Photosynthesis Notes

C1: Photosynthesis

Plants, algae, and some bacteria undergo photosynthesis.
Photosynthesis takes place in the chloroplasts of plants.
Two types of reactions allow for photosynthesis to occur: light-dependent and light-independent reactions.
Photosynthesis combines carbon dioxide, water, and energy from the sun to synthesize glucose.

Chloroplasts are the site of photosynthesis.
They are bound by an inner and outer membrane.
The inner fluid of the chloroplast is known as the stroma, which contains a concentrated mixture of proteins and other chemicals used in the synthesis of glucose.
Flattened, interconnected sacs called thylakoids contain chlorophyll.
Chlorophyll is a green-colored molecule (pigment) responsible for trapping solar energy.
Thylakoids are stacked in structures called grana, which are connected by lamellae.

Occur in the thylakoid membrane of the chloroplast.
Stage 1: Capturing solar energy and transferring it to electrons through splitting of water.
Stage 2: Using energy to make ATP and transferring electrons to make NADPH.

i.

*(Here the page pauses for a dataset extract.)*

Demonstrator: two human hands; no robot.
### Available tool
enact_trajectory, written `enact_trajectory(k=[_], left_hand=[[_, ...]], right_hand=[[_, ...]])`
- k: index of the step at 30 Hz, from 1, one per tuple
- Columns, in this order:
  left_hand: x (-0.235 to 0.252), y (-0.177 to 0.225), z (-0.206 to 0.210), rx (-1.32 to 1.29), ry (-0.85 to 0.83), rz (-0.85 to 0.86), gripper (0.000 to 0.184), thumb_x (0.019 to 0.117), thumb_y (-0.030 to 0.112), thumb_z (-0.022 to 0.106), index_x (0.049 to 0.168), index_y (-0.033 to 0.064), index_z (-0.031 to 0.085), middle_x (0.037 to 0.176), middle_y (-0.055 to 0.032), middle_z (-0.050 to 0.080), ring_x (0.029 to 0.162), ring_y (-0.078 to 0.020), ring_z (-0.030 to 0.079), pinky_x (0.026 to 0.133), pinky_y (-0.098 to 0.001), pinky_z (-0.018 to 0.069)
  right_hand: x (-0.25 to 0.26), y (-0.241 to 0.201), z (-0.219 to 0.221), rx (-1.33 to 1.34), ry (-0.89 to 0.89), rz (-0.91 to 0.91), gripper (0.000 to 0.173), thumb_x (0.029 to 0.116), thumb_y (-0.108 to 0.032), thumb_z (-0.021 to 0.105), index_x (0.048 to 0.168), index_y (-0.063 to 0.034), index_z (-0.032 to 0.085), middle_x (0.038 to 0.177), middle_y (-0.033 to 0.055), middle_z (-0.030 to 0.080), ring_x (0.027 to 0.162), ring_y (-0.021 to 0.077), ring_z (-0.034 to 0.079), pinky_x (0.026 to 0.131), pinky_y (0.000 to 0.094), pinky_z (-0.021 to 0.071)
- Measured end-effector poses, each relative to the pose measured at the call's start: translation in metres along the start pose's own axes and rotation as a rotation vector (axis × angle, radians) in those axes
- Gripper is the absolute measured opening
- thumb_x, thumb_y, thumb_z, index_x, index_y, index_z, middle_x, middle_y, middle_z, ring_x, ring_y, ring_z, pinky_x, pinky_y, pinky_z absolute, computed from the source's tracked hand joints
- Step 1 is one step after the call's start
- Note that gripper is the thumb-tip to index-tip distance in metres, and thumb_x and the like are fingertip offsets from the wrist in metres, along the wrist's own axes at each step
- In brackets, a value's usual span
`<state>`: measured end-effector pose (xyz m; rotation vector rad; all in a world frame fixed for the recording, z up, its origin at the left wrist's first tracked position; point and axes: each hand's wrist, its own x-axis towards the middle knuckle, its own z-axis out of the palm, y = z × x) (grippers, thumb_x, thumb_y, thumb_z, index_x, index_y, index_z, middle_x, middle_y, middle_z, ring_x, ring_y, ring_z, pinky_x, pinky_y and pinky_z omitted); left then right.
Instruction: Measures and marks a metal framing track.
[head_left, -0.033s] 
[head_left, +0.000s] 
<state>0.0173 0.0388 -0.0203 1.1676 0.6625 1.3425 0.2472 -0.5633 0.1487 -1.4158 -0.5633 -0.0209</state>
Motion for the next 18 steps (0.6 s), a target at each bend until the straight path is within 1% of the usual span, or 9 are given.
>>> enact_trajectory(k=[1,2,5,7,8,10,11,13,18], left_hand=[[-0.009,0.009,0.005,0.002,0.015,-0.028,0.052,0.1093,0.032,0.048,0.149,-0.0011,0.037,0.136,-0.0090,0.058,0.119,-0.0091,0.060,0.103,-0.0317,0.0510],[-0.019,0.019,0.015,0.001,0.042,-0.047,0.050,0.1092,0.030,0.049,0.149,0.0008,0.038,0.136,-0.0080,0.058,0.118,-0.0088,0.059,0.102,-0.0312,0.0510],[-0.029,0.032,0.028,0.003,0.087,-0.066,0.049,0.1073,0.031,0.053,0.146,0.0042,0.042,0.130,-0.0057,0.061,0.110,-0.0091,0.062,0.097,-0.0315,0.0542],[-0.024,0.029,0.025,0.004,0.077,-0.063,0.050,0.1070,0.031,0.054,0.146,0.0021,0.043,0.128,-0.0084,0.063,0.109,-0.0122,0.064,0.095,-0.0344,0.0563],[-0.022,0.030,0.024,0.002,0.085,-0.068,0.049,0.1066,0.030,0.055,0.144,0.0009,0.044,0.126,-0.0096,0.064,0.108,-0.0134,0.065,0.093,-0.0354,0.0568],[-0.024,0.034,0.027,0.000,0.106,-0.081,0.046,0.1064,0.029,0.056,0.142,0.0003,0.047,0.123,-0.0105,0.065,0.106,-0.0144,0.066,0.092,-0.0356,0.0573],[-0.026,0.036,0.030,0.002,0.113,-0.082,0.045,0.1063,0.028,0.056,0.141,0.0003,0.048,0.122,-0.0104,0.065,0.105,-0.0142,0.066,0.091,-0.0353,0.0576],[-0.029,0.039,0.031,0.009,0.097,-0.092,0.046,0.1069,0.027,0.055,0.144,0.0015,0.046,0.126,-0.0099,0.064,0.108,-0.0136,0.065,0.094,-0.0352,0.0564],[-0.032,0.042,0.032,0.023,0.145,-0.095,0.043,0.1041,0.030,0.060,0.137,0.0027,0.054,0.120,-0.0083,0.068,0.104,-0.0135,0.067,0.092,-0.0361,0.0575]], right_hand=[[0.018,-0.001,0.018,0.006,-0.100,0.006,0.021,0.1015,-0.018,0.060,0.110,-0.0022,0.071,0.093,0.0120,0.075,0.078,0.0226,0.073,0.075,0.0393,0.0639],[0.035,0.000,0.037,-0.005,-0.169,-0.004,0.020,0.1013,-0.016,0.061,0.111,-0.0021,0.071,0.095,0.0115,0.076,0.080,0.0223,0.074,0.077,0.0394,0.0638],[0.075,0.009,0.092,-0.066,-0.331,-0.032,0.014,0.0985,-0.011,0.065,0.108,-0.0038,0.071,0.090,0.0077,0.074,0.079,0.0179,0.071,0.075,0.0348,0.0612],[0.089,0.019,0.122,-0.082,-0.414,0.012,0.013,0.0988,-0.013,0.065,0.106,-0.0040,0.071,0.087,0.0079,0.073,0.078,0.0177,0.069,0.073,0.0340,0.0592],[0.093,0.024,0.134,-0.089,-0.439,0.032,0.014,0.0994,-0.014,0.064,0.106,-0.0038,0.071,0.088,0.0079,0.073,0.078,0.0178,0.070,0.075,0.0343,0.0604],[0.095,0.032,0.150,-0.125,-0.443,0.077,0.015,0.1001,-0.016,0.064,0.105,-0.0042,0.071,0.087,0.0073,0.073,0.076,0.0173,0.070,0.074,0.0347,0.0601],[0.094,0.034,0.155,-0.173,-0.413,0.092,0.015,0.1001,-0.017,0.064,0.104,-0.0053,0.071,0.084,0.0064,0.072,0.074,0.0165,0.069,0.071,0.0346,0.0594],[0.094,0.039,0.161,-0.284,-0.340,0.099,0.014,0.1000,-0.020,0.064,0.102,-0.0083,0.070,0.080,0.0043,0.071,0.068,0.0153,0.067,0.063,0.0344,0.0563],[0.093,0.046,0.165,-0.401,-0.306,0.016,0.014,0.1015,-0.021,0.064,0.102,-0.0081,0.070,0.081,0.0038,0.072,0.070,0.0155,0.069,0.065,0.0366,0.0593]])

Photosystems
ii. Oxidation and Reduction Reactions
iii. Electron Transport Chain

Photosystems are clusters of chlorophyll and other pigments embedded in the thylakoid membrane.
Chloroplasts have two different photosystems:
- Photosystem I (PSI)
- Photosystem II (PSII) - Comes first in the light reaction!

Light strikes chloroplasts, and photons excite chlorophyll molecules imbedded in thylakoid membranes.
Chlorophyll captures light energy by absorbing photons and passing the energy to electrons.
Energy is transferred to the reaction center.
Light energy causes photolysis (splits water).
Photolysis occurs in the thylakoid lumen, where water is divided into hydrogen ions, oxygen, and electrons.
Oxygen is made and released into the atmosphere (leaves through the stomata!).
H+ ions are formed and remain in the lumen.

Electrons are excited and move from the lumen to chlorophyll molecules in photosystem II.
Electrons are then transferred to photosystem I via the electron transport chain.

Found along the thylakoid membrane.
Electrons move along this membrane, releasing energy as they move.
Movement occurs in a “step-by-step” way.
Electrons pass from one carrier to another, moving down the ETC as redox reactions occur.

Electrons move from PSII to PSI using the ETC.
Every step down the excited electron takes, it gives up some stored (potential) energy.
This energy is used to make ATP.
Once the electron reaches PSI, it is hit with light again and excited.
The energy released by photosystem I is used to rejoin the high-energy electrons with the hydrogen ions and NADP^+ to produce NADPH, the final electron acceptor.

H^+ ions would likely diffuse back across, but the membrane is impermeable to them.
When the electrons are passed down the ETC from PSII to PSI, the energy released is used to pull H^+ ions into the thylakoid lumen against the concentration gradient.
This creates a positive charge in the thylakoid lumen and a steep concentration gradient.
ATP synthase, embedded in the thylakoid membrane, provides the only pathway for the H^+ ions to move out.
The process for synthesizing ATP using the energy from a H^+ gradient and the ATP synthase enzyme is called CHEMIOSMOSIS.

Photosynthesis uses electrons to transfer energy.
Electrons are passed around in the process.
Something loses the electrons, and something else gains them.
When electrons transfer in a chemical equation, this is called a redox reaction. Chemical Equation example: Xe^- + Y \rightarrow X + Ye^-

LEO the lion says GER!
- LEO: Oxidation = LOSS of electrons (reducing agent).
- GER: Reduction = GAIN of electrons (oxidizing agent).